__Requirement__:
Retype each entry. Leave nothing out.

-=-=-=-=-

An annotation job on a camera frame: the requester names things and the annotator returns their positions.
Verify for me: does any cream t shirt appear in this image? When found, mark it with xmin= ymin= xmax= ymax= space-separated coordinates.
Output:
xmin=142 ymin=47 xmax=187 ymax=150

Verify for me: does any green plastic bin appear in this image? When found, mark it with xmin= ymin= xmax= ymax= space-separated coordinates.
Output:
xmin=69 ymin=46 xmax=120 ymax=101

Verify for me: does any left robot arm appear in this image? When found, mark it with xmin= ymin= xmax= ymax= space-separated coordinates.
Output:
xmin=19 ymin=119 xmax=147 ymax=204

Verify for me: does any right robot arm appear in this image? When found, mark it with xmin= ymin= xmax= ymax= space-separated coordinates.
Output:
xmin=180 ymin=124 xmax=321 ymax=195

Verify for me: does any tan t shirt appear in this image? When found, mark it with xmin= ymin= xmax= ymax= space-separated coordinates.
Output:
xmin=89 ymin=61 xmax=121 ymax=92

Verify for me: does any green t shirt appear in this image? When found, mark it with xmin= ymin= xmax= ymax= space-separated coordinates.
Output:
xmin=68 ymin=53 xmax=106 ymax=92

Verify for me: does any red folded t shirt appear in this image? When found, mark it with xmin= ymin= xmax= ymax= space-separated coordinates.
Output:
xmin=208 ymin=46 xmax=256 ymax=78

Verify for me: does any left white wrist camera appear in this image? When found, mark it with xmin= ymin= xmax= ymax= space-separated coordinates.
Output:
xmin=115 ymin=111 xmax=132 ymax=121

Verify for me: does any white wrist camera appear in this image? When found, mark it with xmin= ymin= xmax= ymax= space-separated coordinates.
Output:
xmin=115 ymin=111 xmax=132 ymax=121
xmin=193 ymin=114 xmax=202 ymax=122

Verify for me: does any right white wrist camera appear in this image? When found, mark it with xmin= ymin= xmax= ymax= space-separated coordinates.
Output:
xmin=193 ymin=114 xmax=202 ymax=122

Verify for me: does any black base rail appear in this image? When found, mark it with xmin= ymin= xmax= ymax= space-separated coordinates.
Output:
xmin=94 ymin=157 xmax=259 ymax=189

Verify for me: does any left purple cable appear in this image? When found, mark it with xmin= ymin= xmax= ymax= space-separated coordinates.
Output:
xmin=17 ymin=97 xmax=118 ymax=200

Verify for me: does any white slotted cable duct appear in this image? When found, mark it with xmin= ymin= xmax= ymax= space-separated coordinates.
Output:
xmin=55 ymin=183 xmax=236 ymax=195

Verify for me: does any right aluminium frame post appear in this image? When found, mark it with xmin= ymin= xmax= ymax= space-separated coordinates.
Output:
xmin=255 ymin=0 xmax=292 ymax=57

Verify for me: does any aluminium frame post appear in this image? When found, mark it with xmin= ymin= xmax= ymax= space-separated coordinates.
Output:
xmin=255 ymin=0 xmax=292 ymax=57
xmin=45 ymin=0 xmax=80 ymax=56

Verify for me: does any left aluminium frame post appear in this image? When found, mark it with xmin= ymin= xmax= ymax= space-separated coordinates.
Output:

-=-=-=-=-

__Exercise response__:
An annotation job on a camera frame: the requester names things and the annotator returns their positions.
Verify for me: does any cream t shirt appear in this image? When found, mark it with xmin= ymin= xmax= ymax= space-separated coordinates.
Output:
xmin=142 ymin=47 xmax=187 ymax=150

Verify for me: does any green plastic bin appear in this image? When found, mark it with xmin= ymin= xmax= ymax= space-separated coordinates.
Output:
xmin=69 ymin=46 xmax=120 ymax=101

Verify for me: does any left robot arm appear in this image? When found, mark it with xmin= ymin= xmax= ymax= space-separated coordinates.
Output:
xmin=19 ymin=119 xmax=147 ymax=204

Verify for me: does any right robot arm appear in this image? When found, mark it with xmin= ymin= xmax= ymax= space-separated coordinates.
Output:
xmin=180 ymin=124 xmax=321 ymax=195

Verify for me: does any tan t shirt appear in this image? When found, mark it with xmin= ymin= xmax= ymax= space-separated coordinates.
Output:
xmin=89 ymin=61 xmax=121 ymax=92

Verify for me: does any green t shirt appear in this image? When found, mark it with xmin= ymin= xmax= ymax= space-separated coordinates.
Output:
xmin=68 ymin=53 xmax=106 ymax=92

Verify for me: does any red folded t shirt appear in this image? When found, mark it with xmin= ymin= xmax= ymax= space-separated coordinates.
Output:
xmin=208 ymin=46 xmax=256 ymax=78

Verify for me: does any left white wrist camera appear in this image? When found, mark it with xmin= ymin= xmax= ymax= space-separated coordinates.
Output:
xmin=115 ymin=111 xmax=132 ymax=121

Verify for me: does any white wrist camera appear in this image? When found, mark it with xmin= ymin= xmax= ymax= space-separated coordinates.
Output:
xmin=115 ymin=111 xmax=132 ymax=121
xmin=193 ymin=114 xmax=202 ymax=122

Verify for me: does any right white wrist camera appear in this image? When found, mark it with xmin= ymin= xmax= ymax= space-separated coordinates.
Output:
xmin=193 ymin=114 xmax=202 ymax=122

Verify for me: does any black base rail appear in this image? When found, mark it with xmin= ymin= xmax= ymax= space-separated coordinates.
Output:
xmin=94 ymin=157 xmax=259 ymax=189

Verify for me: does any left purple cable appear in this image? When found, mark it with xmin= ymin= xmax= ymax= space-separated coordinates.
Output:
xmin=17 ymin=97 xmax=118 ymax=200

Verify for me: does any white slotted cable duct appear in this image? When found, mark it with xmin= ymin= xmax= ymax= space-separated coordinates.
Output:
xmin=55 ymin=183 xmax=236 ymax=195

Verify for me: does any right aluminium frame post appear in this image? When found, mark it with xmin= ymin= xmax= ymax= space-separated coordinates.
Output:
xmin=255 ymin=0 xmax=292 ymax=57

Verify for me: does any aluminium frame post appear in this image? When found, mark it with xmin= ymin= xmax= ymax= space-separated coordinates.
Output:
xmin=255 ymin=0 xmax=292 ymax=57
xmin=45 ymin=0 xmax=80 ymax=56

Verify for me: does any left aluminium frame post appear in this image? When found, mark it with xmin= ymin= xmax= ymax= space-separated coordinates.
Output:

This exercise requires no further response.